Everyone has an idea of how they would like to be identified or perceived by others – and so our consumption choices echo that whether we are smart, sexy, alternative, or rich. We all want to project an identity to our social world that reflects who we want to be. It’s why Louis Vuitton makes handbags, not toilet paper. One of those things is consumed in public and one in a very private arena…there is no market for show-off toothpaste, but something very unsustainable about not brushing your teeth.
It explains perhaps why there is such a prevalence of ego-centric agent marketing solutions, (think big photos on signboards,) compared with good old-fashioned relationship management; Why we so often see the focus on the Instagram account over the bank account.
HOW DO WE OPTIMISE?
With RITA’s help, we are busy building a future of work that allows humans to work optimally, but also to enjoy their work…human first engineering which those using RITA can already experience with her current capabilities. Meanwhile, here is probably a good summary of things that will help improve performance in the human agents and agencies you know – more than simply asking agents and PMs to ‘want it more’ and ‘work harder’:
- Stop generalising ‘real estate agents’ or ‘property managers’ as being ‘like’ a particular way, or thinking that the job of an agent is ‘easy’ and that motivation is all that is missing. It’s unscientific and unhelpful.

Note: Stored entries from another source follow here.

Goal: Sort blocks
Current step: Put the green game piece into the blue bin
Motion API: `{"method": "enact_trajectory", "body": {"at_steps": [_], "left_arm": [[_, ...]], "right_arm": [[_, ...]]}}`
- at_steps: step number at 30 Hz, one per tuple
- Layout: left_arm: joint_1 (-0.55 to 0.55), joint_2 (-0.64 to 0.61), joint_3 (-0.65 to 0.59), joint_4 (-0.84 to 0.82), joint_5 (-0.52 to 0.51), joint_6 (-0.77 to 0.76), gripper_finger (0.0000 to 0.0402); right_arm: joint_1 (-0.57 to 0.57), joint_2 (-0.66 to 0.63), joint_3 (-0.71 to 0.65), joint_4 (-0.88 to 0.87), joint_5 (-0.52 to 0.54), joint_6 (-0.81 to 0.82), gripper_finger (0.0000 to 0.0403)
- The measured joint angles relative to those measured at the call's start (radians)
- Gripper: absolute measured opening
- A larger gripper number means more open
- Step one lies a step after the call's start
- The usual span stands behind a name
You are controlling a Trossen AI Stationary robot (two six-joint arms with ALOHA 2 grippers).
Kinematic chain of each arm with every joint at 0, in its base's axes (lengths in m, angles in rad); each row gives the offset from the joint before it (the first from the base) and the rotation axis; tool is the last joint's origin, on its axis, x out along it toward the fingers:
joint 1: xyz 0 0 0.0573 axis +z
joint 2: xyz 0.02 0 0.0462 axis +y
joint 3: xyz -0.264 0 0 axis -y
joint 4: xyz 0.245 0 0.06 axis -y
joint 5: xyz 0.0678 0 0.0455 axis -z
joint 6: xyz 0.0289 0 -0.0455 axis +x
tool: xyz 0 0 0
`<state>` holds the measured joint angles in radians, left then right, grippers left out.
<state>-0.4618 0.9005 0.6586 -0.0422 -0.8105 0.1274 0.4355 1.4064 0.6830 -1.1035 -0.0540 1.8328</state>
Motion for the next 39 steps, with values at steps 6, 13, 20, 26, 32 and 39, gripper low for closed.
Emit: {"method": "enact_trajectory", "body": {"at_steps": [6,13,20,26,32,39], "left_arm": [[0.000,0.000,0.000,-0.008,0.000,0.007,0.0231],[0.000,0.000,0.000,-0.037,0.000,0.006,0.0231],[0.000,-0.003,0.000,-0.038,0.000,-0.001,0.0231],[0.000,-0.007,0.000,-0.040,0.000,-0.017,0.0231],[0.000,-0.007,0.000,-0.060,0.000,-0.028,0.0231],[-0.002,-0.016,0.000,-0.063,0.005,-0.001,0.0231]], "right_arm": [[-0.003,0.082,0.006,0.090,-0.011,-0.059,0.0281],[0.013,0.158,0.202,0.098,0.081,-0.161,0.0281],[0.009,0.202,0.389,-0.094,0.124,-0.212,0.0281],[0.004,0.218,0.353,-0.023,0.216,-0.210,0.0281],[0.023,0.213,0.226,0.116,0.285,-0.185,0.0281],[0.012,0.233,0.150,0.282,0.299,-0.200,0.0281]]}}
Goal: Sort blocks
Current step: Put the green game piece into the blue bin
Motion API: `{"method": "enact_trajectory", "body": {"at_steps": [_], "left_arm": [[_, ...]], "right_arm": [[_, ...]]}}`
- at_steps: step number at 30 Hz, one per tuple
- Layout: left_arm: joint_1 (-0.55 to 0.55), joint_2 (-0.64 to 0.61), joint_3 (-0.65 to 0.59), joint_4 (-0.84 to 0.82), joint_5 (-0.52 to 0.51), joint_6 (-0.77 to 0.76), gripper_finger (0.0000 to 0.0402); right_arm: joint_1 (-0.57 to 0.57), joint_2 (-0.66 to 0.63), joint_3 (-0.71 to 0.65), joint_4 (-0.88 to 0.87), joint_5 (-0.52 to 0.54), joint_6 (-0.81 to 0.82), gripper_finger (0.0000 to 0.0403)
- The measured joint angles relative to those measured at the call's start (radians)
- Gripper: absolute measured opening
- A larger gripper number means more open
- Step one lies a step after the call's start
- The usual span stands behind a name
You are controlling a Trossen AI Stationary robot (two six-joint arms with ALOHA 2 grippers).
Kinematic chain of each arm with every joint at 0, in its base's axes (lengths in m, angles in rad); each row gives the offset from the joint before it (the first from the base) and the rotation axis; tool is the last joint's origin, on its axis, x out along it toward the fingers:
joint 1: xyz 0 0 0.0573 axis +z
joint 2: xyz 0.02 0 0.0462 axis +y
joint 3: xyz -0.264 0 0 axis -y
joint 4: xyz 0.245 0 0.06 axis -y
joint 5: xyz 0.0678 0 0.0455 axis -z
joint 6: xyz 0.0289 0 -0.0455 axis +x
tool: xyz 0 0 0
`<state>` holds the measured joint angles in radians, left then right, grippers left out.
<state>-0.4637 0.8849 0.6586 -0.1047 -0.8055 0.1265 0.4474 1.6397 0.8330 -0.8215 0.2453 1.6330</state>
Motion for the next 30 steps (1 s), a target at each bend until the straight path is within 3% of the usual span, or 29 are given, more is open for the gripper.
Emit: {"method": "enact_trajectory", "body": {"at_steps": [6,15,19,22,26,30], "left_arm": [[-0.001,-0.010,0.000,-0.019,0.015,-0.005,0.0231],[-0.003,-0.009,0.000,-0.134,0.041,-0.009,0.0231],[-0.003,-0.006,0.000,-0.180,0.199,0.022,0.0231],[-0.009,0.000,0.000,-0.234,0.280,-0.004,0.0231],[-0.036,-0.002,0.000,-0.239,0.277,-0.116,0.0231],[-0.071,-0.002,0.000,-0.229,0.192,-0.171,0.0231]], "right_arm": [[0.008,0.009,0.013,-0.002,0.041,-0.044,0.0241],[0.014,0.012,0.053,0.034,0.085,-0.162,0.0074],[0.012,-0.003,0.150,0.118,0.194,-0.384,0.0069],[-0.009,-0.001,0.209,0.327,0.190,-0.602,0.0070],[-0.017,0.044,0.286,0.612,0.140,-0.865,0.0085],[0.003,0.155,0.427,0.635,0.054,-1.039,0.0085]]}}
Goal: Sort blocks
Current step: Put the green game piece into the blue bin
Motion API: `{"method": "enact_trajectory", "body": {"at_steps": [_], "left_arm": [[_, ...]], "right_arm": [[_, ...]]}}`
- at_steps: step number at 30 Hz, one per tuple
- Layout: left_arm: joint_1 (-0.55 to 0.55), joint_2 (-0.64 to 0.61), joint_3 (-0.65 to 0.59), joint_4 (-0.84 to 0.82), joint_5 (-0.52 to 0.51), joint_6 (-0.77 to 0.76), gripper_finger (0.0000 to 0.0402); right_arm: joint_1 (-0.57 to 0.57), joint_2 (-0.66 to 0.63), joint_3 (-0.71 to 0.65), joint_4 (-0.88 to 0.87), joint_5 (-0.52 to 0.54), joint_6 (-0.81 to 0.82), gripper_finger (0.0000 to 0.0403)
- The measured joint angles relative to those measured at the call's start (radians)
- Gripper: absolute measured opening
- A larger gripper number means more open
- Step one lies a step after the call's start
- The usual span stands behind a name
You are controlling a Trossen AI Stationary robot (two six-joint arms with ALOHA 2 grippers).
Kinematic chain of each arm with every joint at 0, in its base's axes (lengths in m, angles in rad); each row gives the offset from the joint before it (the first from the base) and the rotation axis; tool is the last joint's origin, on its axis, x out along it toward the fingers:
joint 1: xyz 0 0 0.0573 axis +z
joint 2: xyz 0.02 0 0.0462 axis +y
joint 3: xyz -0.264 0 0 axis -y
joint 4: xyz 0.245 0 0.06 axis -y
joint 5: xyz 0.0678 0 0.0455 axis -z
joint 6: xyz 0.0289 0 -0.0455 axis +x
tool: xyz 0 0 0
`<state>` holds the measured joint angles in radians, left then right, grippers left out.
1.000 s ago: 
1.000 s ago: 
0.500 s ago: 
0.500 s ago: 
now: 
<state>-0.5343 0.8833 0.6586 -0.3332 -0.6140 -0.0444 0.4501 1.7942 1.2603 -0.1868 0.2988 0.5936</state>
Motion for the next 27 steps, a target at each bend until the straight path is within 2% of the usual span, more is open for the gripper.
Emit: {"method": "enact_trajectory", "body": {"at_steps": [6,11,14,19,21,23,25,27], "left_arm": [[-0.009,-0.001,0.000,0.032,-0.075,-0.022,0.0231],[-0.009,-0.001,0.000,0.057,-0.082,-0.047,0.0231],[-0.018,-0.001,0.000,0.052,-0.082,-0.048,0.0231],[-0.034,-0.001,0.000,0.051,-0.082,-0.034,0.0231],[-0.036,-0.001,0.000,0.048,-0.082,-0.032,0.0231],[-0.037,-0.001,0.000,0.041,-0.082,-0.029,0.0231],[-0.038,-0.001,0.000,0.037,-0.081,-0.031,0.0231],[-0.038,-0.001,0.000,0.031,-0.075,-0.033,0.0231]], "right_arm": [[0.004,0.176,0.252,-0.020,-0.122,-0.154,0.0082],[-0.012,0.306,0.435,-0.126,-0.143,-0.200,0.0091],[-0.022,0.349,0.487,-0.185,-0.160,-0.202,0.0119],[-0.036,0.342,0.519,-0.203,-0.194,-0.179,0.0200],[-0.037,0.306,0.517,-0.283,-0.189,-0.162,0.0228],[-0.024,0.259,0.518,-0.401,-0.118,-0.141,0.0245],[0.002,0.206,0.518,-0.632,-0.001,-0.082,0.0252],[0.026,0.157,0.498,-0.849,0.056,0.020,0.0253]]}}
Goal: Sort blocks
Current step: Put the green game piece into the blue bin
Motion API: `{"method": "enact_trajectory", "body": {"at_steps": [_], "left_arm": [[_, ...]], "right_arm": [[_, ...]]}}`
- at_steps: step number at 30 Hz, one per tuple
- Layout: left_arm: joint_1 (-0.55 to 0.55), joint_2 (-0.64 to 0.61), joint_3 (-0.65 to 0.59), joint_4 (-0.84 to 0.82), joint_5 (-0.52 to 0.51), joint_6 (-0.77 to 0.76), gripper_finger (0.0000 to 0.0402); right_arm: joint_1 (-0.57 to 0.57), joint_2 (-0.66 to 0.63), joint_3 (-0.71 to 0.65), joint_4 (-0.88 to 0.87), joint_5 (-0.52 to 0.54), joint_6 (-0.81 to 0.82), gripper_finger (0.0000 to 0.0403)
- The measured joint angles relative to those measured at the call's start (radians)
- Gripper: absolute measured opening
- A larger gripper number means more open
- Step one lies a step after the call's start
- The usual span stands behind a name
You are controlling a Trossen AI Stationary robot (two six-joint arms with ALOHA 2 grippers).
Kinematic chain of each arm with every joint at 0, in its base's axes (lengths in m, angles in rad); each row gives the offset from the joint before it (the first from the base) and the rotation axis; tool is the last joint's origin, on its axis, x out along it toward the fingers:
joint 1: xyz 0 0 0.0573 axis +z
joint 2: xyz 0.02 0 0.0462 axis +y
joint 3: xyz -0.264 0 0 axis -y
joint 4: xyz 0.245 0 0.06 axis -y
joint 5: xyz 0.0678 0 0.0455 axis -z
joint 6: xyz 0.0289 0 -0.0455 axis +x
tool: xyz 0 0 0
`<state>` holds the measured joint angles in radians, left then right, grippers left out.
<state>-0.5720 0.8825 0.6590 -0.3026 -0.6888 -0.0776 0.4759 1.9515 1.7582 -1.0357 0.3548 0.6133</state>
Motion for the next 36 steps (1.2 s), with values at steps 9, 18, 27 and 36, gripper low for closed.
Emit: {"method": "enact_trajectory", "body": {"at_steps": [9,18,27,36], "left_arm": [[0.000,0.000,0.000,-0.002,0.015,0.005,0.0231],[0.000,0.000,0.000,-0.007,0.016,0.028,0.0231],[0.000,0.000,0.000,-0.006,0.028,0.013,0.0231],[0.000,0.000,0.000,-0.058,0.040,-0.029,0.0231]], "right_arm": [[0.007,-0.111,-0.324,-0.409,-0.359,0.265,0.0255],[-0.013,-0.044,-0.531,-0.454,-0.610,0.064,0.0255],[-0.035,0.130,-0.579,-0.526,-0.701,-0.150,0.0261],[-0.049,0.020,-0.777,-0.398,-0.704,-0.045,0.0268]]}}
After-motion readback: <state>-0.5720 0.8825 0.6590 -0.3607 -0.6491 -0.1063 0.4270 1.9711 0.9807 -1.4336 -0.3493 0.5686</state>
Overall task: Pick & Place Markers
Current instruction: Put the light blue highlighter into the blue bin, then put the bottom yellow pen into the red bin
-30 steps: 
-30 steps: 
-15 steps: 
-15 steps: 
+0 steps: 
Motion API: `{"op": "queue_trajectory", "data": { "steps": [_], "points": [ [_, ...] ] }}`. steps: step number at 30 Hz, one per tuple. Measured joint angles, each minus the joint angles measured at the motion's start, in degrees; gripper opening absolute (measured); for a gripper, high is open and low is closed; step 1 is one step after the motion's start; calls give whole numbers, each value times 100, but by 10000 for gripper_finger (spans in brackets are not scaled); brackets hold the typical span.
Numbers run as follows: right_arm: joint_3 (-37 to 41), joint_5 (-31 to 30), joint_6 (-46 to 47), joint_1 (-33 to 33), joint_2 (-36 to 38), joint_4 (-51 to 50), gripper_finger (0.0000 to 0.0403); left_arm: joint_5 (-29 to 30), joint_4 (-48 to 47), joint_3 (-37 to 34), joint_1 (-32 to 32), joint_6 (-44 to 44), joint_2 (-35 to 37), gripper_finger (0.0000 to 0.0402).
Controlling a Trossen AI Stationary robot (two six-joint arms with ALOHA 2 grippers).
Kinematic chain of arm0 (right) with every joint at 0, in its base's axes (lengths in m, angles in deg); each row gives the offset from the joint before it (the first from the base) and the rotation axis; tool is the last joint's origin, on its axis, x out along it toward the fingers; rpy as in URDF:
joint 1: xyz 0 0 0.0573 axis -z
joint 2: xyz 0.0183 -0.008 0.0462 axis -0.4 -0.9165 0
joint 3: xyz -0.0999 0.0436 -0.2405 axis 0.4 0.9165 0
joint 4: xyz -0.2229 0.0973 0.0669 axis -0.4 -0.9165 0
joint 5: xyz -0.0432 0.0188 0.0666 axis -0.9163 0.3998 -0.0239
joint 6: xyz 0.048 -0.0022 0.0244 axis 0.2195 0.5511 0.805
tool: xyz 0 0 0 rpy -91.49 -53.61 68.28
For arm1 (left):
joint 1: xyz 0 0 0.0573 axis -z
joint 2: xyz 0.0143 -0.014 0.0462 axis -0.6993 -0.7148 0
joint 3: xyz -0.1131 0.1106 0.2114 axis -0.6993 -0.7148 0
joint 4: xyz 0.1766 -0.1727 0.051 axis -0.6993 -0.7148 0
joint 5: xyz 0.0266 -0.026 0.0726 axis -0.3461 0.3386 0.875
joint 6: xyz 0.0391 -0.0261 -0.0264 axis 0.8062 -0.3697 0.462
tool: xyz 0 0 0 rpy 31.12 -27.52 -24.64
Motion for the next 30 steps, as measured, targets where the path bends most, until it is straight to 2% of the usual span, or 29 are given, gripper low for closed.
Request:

- Stop focussing on a single number as the success measure of all the activities that make up the human delivery of real estate services. It will only work to undermine other aspects of the work; and to undermine other humans who are trying to play the game.
- We are geared to do things for a reward. By making all activities in real estate geared towards a remote (time delayed) financial reward, it is difficult for our brains to get any sort of satisfaction from the activities that cause the results where there is no concept of a ‘reward’ when these things are done. A reward doesn’t have to be monetary, plenty of addictive activities are done because a meaningless score goes up, or a digital fruit gets chopped for that matter.
- Look at ‘why’ agents and PMs avoid certain tasks. Is the task leaving them vulnerable to some kind of personal ego threat? If cold or even high-conflict phone calls are not being done, what type of support can be offered as insulating or protective factors to ensure that the ‘ego’ is safe and therefore willing to do those tasks that they may have otherwise been avoiding.
- Think about the financial rewards that exist in real estate as the by-product of successful processes – not the goal. With financial outcomes so removed from the actual tasks that accomplish them, it can be too easy for agents to misalign material wealth signals with other causative factors, like work.